- _To do_: Restate the data word for word. Leave the pictures out.

******

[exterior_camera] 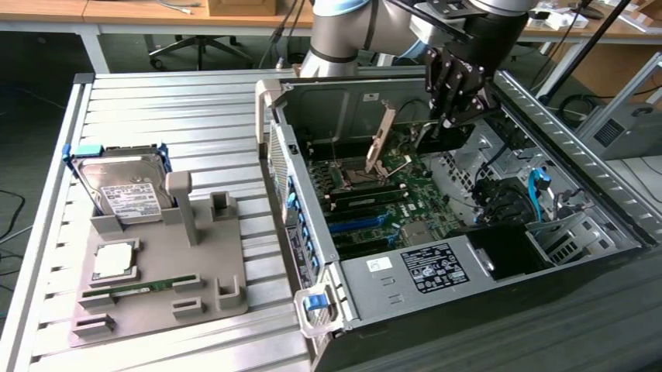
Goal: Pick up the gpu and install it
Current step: 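Insert the gpu into the slot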
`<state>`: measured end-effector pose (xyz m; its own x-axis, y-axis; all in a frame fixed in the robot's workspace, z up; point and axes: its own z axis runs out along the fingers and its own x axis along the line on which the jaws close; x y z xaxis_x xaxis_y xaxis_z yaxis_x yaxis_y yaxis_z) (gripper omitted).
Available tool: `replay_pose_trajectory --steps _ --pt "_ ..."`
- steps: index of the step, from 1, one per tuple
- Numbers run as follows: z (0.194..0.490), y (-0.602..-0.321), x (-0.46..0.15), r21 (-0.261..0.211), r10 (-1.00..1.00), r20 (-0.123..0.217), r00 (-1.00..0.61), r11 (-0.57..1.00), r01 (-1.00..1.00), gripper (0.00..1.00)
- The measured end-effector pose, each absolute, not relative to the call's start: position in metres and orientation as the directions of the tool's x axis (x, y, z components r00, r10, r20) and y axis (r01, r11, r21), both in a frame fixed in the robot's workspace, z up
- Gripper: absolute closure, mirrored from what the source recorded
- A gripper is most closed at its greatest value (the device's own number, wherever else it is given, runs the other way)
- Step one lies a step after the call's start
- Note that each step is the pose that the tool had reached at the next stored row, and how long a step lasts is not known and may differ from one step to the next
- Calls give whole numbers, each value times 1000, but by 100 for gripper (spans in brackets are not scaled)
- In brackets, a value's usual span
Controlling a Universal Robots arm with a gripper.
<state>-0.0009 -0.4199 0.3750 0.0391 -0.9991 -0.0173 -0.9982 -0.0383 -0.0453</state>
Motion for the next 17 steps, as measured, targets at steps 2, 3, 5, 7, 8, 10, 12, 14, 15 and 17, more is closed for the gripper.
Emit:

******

- _Output_:
[exterior_camera] 
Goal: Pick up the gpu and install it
Current step: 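Insert the gpu into the slot
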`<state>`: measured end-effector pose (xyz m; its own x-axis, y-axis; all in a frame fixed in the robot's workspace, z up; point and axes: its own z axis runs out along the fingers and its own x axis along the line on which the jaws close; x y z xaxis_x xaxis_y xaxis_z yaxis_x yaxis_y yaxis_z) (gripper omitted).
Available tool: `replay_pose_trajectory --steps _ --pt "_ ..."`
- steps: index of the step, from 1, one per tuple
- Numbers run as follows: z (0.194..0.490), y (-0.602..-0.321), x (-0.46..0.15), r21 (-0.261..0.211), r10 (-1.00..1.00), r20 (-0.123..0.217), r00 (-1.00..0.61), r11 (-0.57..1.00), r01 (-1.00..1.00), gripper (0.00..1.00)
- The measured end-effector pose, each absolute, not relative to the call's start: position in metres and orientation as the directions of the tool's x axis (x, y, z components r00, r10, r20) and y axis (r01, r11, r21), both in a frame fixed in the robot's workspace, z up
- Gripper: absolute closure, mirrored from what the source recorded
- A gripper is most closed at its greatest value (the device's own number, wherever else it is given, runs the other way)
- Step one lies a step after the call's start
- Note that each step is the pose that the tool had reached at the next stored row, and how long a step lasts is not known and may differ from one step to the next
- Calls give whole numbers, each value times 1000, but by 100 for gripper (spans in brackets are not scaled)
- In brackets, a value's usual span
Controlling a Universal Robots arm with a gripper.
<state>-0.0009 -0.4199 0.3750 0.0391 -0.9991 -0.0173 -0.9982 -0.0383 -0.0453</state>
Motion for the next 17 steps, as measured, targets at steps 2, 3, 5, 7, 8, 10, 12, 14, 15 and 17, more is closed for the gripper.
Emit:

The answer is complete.